High ratings, low prod'n costs drive format's popularity
LONDON – While 51 million U.S. viewers tuned in to the climax of Planet 24’s reality gameshow “Survivor” on CBS, the British public sat spellbound by Channel 4’s version of the Endemol gamer “Big Brother.”
At the height of the U.K.’s “Big Brother” frenzy, when a contestant dubbed Nasty Nick was ejected from the house, C4 pulled in 7 million viewers (29% share) — a phenomenal performance for a network which usually secures 10%-12% of the TV audience.
The success of the genre is not limited to these two markets.
In the Netherlands, where “Big Brother” originated, the show achieved a 75%-85% share on commercial channel Veronica. Other successes have included Germany (RTL2) and Spain (Tele 5) — where ratings went through the roof. The “Survivor” format, meanwhile, has sold to 23 countries and been produced in seven.
While CBS plans “Survivor II” in the Australian Outback, reality gameshow addicts in the U.K. can look forward to a wave of psycho gameshows after “Big Brother.”
ITV has “Survivor,” and Channel 5 has “The Mole” and “Jailbreak.”
“Every major international network is looking for a reality gameshow that can boost its ratings. They’ve all seen what shows like ‘Big Brother’ and ‘Survivor’ are capable of,” GMG Endemol exec Peter van den Bussche says.
With high ratings, low production costs and the ability to drive people onto network Web sites, it is not hard to see the appeal of such programming. Nor is it a surprise that a new wave of gameshows is poised to break.
Aside from “The Mole,” game hybrids such as “Boot Camp,” “Treasure Island” (see sidebar) and French format “Tra La La” — already a hit on Antena3 in Spain as — are all gearing up for launches in more territories.
Malcolm Heyworth, managing director of Chatsworth Television, pioneered the non-traditional gameshow by creating “The Crystal Maze” out of the “Fort Boyard” format He believes TV has found its raison d’etre in shows like “Big Brother.”
“TV is extremely well suited to the study of life and people,” he says. “I can understand why a broadcaster would prefer to air these shows than expensive dramas which aren’t guaranteed to get better ratings.”
With reality gameshows in ascendancy, a key question is what happens to scheduling staples like sitcoms and dramas?

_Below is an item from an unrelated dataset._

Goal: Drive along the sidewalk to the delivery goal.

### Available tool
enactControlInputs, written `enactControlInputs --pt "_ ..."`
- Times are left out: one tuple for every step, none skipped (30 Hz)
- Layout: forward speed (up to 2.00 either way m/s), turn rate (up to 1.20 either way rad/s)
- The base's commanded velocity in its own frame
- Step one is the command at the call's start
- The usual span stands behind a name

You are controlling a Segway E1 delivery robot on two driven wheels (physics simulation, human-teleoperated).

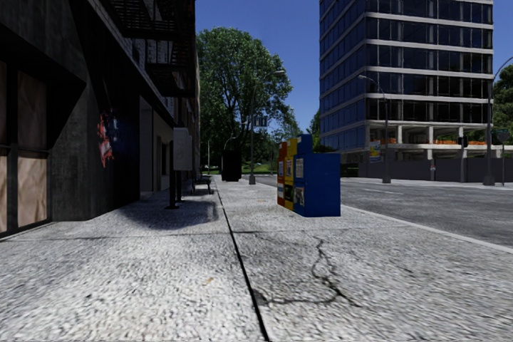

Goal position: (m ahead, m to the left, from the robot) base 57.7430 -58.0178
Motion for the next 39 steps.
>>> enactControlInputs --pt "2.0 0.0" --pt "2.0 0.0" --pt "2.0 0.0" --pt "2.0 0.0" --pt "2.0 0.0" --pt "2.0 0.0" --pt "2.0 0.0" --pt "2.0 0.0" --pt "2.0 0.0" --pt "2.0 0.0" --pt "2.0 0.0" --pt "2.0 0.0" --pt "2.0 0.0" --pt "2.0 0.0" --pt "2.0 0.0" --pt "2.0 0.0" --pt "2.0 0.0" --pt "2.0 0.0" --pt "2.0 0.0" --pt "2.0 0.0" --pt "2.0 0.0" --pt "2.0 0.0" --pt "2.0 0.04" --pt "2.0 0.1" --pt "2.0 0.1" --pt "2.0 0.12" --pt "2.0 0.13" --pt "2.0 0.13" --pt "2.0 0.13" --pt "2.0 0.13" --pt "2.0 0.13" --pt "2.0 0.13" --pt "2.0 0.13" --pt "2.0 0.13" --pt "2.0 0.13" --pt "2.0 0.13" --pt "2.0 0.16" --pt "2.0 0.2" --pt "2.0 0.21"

This summer, while “Big Brother” took the eyes in the U.K., the BBC’s top-rating sitcoms were repeats of “Fawlty Towers” and “Porridge” — both made in the 1970s. It has been some time since the BBC could claim to have had a comedy smash — despite considerable investment in the genre and the occasional critically acclaimed title.

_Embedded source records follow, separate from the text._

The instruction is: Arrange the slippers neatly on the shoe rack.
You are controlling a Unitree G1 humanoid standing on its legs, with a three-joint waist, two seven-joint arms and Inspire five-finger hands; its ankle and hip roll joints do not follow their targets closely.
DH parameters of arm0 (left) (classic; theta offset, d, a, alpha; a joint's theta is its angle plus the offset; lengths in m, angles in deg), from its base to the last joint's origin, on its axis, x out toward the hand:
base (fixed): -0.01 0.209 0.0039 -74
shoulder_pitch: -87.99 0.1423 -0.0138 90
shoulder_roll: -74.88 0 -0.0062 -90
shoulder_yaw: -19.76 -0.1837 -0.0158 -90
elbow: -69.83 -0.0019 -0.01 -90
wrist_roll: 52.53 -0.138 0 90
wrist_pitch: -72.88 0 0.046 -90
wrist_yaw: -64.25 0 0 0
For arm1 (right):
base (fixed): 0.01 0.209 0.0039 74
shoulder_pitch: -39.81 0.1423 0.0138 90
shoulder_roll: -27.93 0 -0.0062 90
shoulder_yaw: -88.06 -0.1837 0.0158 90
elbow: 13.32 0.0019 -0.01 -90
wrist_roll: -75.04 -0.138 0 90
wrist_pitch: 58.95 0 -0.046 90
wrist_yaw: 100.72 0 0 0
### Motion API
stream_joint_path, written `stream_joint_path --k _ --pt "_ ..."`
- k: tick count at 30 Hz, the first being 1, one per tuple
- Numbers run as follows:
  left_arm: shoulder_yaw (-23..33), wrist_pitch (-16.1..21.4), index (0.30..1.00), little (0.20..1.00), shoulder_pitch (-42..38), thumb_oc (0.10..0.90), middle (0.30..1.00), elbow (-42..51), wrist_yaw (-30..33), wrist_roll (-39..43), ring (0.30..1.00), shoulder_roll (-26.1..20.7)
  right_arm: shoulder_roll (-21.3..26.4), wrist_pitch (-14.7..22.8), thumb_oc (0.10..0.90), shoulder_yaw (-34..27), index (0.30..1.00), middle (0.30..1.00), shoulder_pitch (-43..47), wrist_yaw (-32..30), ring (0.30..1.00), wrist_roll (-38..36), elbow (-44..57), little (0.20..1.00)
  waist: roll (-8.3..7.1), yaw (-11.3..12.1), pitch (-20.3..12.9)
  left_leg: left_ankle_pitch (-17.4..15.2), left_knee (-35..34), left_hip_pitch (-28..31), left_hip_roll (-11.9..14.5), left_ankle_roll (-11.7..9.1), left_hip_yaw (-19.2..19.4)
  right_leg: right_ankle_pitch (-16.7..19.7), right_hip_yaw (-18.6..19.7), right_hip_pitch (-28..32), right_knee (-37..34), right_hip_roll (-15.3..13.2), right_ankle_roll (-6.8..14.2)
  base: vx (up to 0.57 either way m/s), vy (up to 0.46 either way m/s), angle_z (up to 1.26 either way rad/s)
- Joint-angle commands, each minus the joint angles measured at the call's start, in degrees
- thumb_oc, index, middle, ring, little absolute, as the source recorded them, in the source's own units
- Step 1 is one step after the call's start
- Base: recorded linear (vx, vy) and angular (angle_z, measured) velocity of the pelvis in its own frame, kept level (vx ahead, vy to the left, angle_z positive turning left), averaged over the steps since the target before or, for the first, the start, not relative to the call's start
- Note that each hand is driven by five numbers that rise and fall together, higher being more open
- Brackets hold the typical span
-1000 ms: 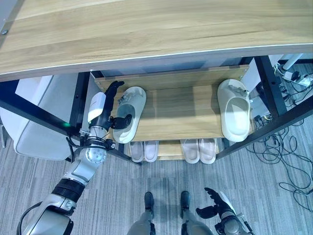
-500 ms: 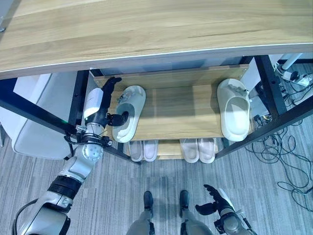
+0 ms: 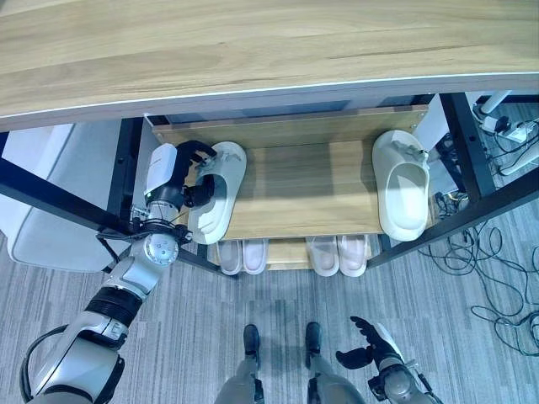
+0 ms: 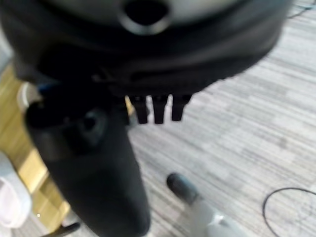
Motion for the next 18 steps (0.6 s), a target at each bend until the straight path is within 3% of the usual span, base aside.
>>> stream_joint_path --k 1,11,18 --pt "1.98 2.86 0.300 0.300 -7.65 0.400 0.300 -1.90 2.30 1.93 0.300 -1.15 0.65 1.75 0.800 0.83 0.900 0.900 -2.32 -0.70 0.900 -1.17 2.85 0.900 -0.76 -0.05 -3.56 -0.36 0.08 -1.97 -2.47 -0.64 0.43 -2.86 0.16 -0.22 0.60 -3.70 6.47 -0.01 -0.007 -0.05" --pt "2.75 3.63 0.300 0.300 -3.91 0.400 0.300 3.68 1.91 4.29 0.300 5.35 0.80 1.06 0.800 -0.05 0.900 0.900 -3.30 -0.96 0.900 -0.50 3.50 0.900 0.23 -0.13 -3.16 -0.67 0.08 -0.69 -2.38 -0.75 1.10 -3.29 0.45 0.60 0.62 -3.68 6.37 -0.01 -0.006 -0.05" --pt "1.52 4.00 0.300 0.300 -5.53 0.400 0.300 6.99 3.20 5.60 0.300 10.03 1.38 0.89 0.800 -1.06 0.900 0.900 -4.52 -1.35 0.900 -0.66 4.32 0.900 1.38 -0.84 -3.04 -1.05 0.08 0.17 -2.44 -0.57 1.87 -3.35 1.16 0.95 0.62 -4.00 6.52 -0.01 0.013 -0.03"
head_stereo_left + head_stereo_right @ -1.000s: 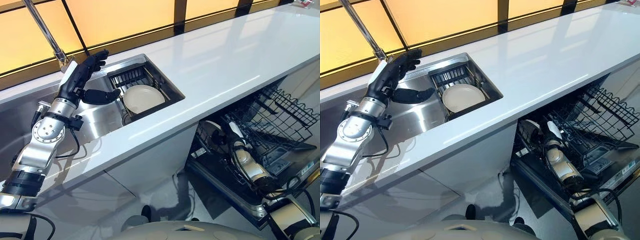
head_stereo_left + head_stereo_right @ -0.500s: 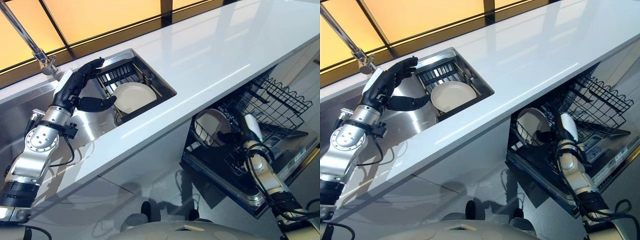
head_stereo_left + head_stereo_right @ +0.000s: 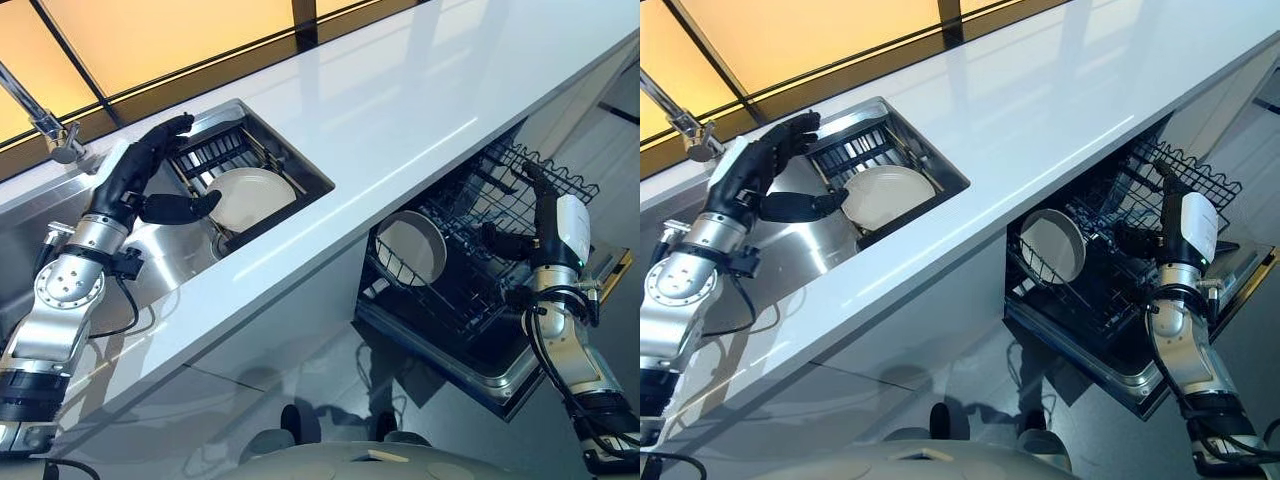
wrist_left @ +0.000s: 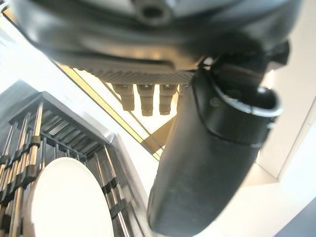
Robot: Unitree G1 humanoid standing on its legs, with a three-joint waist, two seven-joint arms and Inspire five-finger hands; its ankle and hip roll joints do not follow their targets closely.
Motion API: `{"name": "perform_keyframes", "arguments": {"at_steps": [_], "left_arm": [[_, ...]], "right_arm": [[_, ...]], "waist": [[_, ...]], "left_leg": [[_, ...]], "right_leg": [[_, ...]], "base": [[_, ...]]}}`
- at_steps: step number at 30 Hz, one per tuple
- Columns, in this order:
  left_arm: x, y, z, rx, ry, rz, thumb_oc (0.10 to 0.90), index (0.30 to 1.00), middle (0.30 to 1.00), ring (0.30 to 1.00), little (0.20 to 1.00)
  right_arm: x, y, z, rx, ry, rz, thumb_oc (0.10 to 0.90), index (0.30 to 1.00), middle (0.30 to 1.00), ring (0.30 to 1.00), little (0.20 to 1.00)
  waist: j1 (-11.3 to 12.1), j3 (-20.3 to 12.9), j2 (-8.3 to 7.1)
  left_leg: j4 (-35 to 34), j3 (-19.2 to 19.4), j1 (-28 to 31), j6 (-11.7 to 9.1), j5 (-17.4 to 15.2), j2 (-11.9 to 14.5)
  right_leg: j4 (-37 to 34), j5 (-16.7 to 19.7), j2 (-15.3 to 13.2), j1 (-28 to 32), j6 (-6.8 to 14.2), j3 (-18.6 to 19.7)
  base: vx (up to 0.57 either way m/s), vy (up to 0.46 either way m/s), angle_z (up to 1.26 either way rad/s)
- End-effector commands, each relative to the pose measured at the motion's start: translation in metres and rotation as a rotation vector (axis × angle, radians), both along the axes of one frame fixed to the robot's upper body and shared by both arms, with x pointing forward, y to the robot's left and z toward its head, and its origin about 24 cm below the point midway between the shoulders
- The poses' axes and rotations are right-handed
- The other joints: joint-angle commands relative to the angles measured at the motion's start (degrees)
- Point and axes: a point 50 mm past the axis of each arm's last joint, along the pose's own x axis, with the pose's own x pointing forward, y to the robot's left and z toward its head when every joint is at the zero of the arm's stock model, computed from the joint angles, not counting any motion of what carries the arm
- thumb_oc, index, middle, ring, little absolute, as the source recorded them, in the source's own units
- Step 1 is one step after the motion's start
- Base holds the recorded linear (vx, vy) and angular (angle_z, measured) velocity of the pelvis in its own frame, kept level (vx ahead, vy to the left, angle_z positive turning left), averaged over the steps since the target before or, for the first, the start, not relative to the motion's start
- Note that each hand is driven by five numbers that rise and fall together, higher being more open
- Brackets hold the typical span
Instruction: Pick up plates and place into dishwasher.
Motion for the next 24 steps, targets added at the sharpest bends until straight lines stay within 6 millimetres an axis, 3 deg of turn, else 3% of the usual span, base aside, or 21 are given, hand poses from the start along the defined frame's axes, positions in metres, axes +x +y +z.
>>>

Sitcoms face a number of difficulties. Not only are they expensive to produce and notoriously slow to mature, most do not travel well internationally as completed shows or formats.
Warner Bros’ hit “Friends” is still regarded in Europe as a premium property capable of sustaining primetime audiences. But in most territories, imported scripted comedy has been on the wane in recent years (unless you count the likes of “South Park,” “Rugrats” and “The Simpsons,” which tend to play outside peaktime).

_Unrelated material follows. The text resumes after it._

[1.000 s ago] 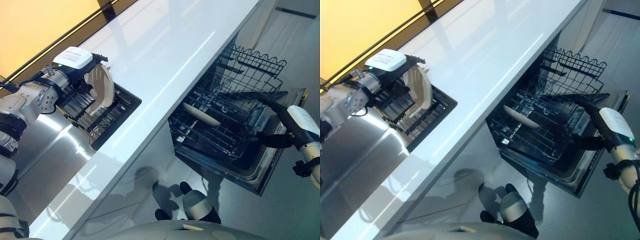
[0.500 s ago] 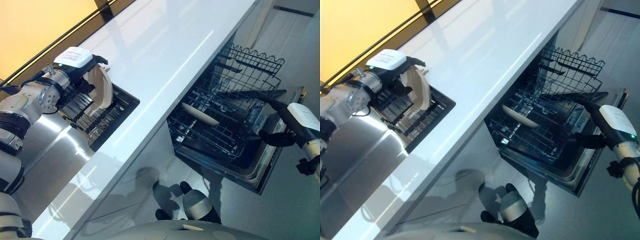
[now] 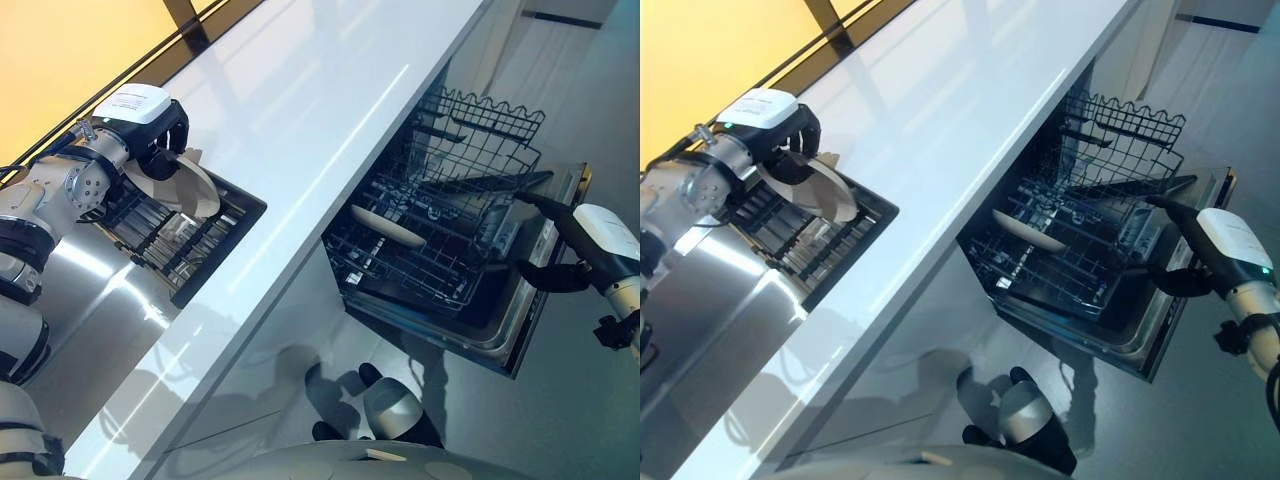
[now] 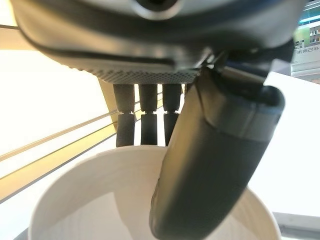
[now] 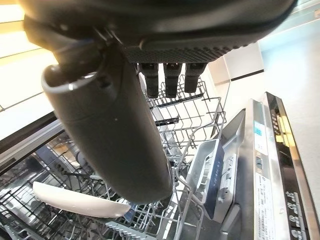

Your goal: Pick up plates and place into dishwasher.

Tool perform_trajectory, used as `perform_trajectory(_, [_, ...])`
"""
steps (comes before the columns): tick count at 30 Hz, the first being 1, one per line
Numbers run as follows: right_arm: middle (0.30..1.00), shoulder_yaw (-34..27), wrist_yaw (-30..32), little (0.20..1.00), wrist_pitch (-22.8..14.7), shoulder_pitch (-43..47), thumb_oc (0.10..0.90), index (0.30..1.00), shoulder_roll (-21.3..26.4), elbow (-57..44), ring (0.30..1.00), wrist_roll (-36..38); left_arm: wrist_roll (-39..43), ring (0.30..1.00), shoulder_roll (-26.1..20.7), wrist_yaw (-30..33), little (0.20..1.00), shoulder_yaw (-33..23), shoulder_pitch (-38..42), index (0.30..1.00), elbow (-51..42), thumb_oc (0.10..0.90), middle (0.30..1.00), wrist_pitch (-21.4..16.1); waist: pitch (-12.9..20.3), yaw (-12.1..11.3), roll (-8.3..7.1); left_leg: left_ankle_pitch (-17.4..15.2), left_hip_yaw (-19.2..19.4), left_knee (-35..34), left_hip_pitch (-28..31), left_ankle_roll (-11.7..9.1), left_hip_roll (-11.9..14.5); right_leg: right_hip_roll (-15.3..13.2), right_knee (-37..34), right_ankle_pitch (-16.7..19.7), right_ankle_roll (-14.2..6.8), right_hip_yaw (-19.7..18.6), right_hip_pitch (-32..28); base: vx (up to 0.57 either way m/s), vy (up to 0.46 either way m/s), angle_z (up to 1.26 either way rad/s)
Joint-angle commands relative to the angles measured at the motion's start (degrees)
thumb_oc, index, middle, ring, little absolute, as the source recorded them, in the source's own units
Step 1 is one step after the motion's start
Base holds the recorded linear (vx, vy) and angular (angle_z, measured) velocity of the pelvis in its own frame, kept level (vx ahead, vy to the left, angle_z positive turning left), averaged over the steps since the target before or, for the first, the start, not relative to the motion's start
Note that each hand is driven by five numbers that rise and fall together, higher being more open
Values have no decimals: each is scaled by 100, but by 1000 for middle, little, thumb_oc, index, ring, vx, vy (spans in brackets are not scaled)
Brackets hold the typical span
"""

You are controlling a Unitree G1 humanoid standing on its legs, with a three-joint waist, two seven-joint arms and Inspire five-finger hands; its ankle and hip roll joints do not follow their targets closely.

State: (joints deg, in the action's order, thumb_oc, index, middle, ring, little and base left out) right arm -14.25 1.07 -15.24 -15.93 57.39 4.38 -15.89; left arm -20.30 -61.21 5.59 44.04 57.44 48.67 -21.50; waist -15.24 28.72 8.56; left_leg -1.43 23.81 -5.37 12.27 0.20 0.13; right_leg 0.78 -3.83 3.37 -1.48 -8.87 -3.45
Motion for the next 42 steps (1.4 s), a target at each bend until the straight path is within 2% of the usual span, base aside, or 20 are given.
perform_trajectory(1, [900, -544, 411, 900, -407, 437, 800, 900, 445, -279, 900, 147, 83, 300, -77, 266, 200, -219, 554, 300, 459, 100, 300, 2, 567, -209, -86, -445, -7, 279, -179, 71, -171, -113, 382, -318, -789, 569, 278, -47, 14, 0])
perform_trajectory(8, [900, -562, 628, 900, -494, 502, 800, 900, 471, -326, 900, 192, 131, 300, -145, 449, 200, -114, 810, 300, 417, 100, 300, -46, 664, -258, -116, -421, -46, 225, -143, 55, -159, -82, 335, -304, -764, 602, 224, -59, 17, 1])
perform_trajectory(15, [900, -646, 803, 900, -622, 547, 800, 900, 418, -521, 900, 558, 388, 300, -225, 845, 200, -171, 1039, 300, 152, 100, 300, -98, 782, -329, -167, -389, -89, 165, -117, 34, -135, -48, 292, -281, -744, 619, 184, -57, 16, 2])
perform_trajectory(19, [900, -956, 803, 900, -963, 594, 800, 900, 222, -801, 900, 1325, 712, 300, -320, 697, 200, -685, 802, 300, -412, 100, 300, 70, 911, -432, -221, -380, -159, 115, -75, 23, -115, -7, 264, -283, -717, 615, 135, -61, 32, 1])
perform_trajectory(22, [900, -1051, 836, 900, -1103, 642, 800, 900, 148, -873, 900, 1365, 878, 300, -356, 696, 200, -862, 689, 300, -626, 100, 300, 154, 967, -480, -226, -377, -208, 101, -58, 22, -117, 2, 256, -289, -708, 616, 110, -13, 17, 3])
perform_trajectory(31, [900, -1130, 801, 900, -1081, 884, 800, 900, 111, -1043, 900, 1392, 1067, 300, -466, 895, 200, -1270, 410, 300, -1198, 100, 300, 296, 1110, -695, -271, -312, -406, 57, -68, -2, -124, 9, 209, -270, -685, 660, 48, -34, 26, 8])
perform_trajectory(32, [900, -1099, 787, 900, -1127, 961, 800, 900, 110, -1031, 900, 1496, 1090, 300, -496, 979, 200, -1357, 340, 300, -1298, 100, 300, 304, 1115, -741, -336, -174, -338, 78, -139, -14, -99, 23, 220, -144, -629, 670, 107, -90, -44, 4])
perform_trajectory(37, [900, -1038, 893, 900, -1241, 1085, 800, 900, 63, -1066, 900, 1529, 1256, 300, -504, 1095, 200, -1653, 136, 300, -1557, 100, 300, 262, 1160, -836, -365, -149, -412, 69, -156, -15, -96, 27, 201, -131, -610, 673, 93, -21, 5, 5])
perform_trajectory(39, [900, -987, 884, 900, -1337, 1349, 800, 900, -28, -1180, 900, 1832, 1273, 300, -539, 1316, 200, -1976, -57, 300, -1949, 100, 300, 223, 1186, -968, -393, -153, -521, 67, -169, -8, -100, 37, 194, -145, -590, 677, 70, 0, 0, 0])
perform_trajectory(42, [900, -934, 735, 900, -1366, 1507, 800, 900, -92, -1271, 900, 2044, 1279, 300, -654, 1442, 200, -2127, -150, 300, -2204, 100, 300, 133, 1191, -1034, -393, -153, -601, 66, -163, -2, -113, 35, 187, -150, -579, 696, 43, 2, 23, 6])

Furthermore, the comedy half-hour has been outgunned by low-cost factual and entertainment shows. While the U.S. got into shockumentaries, Northern Europe lapped up docusoaps. At the same time, makeover shows such as GMG Endemol’s “Changing Rooms” and “Groundforce” provided cheap but effective peaktime fare.
The rise of reality-entertainment hybrids also has coincided with a lack of obvious successors to “Friends” and “Seinfeld.” This has not killed off the desire for good comedy, but it has made it less of a priority for Euro commercial networks.
In this context, it is no surprise that leading producers like U.K.-based Tiger Aspect have diversified into factual entertainment to avoid over-reliance on this tricky genre.
Of course, there are successes. Last year, Carsey-Werner’s Fox hit “That ’70s Show” sold to CanWest in Canada, Germany’s RTL, Australia’s Seven Network and RTE in Ireland. This fall, it debuted on Britain’s Channel 5.
Meanwhile, BBC Worldwide has secured a deal for the “Fawlty Towers” format in Germany and is seeking routes into the U.S. for scripted comedy and drama formats via GB Prods., its L.A.-based joint venture with Granada.
Granada itself got comedy drama “Cold Feet” away in the U.S. last year, but it was promptly yanked from the schedule.
Don Taffner Jr., VP of DLT Entertainment, has also been working with Anglo-American writing teams in a bid to adapt scripted comedy for the U.S. — notably on the BBC’s “Why Did We Have Them?”
Although many countries produce their own low-cost, long-running comedies, the development of high-budget scripted comedy that can travel is increasingly the preserve of U.S. studios, which can justify the cost of quality writing teams, specialist networks (such as Comedy Central) and license fee-funded public broadcasters obliged to provide a diverse programming mix in their home territories. Right now, it would take a brave commissioning or acquisition exec at a commercial network to eschew reality in favor of comedy.
Meanwhile, the rise of reality-entertainment shows has been a boon for the traditional quiz or panel format. After major success for ITV in the U.K. and the ABC Network, Celador’s schedule-busting “Who Wants to be a Millionaire?” is now performing well on French market-leader TF1. It has also spawned numerous imitations.
Other genres kicking
Despite being overshadowed by reality gameshows, the likes of Action Time, LWT, Pearson and the BBC all report that traditional entertainment shows are doing well.
Action Time joint managing director Trish Kinane, who distributes “Survivor,” says the traditional side of Action Time’s business is booming.
LWT’s director of programs Marcus Plantin agrees. “Our classic rewards shows, like ‘Win Your Weight in Gold,’ are still very popular with international networks.”
On the whole, drama is not as vulnerable to the rise of factual entertainment as sitcom. The TV movie is still a staple acquisition across Europe for use in 9 p.m. slots.
However, miniseries or shortrun dramas are finding it harder to justify their slots as other genres learn to provide promotable scheduling events.
The spiralling cost of must-have sport and movie acquisitions, coupled with the success of expensive factual set-pieces like the BBC-Discovery’s “Walking With Dinosaurs,” has put drama budgets under scrutiny. This partly explains the drive among U.S. producers to co-produce much more drama on the terms of European networks.
While public broadcasters like the BBC can keep making expensive dramas which don’t rate (such as “Gormenghast”), commercial channels like ITV are spending more on soaps.
ITV director of programs David Liddiment recently explained a £20 million investment in new soaps by saying “In a multi-channel age, the soaps’ ability to create appointments to view will be even more crucial.”